Literatura

Contra el chavismo y otras dictaduras

Pese a residir actualmente en Palestina, Antonio Ungar (Bogotá, 1974) no olvida su país natal. Algo de la situación política y social que se vive tanto en Colombia como en otros rincones de América Latina, especialmente Venezuela, aparece novelado en «Tres ataúdes blancos». La obra fue galardonada ayer con el XXVIII Premio Herralde de Novela, dotado con 18.000 euros y que convoca la Editorial Anagrama.

Antonio Ungar
Antonio Ungar

Calificada como «thriller bizarro», la obra busca ser una farsa sobre las dictaduras y las irregulares democracias que hay en Iberoamérica. Para ello se narra la historia de un tipo antisocial que se ve forzado a suplantar la identidad del líder del partido político de la oposición.
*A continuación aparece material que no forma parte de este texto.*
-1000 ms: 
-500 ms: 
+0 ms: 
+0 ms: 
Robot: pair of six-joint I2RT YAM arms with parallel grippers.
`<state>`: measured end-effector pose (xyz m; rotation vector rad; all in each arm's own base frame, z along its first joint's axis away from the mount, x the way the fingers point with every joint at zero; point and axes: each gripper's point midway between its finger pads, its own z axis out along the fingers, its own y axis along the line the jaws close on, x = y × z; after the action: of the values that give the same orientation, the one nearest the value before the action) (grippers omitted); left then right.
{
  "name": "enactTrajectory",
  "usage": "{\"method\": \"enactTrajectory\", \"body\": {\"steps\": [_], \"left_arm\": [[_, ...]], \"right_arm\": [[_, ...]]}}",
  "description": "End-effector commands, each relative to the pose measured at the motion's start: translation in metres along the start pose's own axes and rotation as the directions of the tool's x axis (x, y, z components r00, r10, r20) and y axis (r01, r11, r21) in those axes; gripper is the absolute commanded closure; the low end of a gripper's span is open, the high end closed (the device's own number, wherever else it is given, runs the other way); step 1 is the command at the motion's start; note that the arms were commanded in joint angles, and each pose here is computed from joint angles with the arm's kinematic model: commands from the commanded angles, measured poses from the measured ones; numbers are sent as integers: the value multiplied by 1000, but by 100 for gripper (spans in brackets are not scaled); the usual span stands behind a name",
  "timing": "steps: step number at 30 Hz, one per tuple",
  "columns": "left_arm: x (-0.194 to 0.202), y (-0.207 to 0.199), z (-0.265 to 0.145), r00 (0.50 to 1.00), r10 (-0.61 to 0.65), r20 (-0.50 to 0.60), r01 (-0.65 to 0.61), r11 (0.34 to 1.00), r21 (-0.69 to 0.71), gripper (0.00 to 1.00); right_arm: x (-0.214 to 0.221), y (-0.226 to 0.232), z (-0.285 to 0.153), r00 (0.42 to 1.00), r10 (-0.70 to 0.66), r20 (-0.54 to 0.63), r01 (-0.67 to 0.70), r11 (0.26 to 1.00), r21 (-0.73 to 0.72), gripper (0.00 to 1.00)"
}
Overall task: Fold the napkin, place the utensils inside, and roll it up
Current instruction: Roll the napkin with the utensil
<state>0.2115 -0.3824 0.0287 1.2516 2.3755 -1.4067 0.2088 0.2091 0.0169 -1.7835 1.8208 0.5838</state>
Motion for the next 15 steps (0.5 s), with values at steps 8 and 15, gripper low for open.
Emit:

Todo ello se desarrolla en una imaginaria república latinoamericana llamada Miranda, con bastantes parecidos con la realidad y cuyo nombre se inspira en el ambiguo país citado por Buñuel en la película «El discreto encanto de la burguesía».

Ungar, el primer colombiano en obtener el Herralde de Novela, aseguró ayer que su punto de partida es «la realidad de países como Colombia, Venezuela o Perú, donde pasan cosas tan inverosímiles que casi no he tenido que inventarme nada. Es un buen material literario». Sin embargo, si que consideró que la situación de Colombia es «patética. Hay una falta total de educación que permite que sean escogidos una y otra vez políticos que sabemos que hacen mal uso de la política».

El escritor apuntó que en el texto, pese a lo trágica que es la situación que narra, hay numerosos elementos de farsa y humor negro. También entronca «Tres ataúdes blancos» con lo que Ungar denominó «novelas de dictador», un género en el que destacó a García Márquez, aunque aquí acabaron los paralelismos con el autor de «Cien años de soledad». «Para mi generación, García Márquez es como leer a un clásico, a un autor muerto, como un escritor francés del siglo XIX», aclaró Ungar.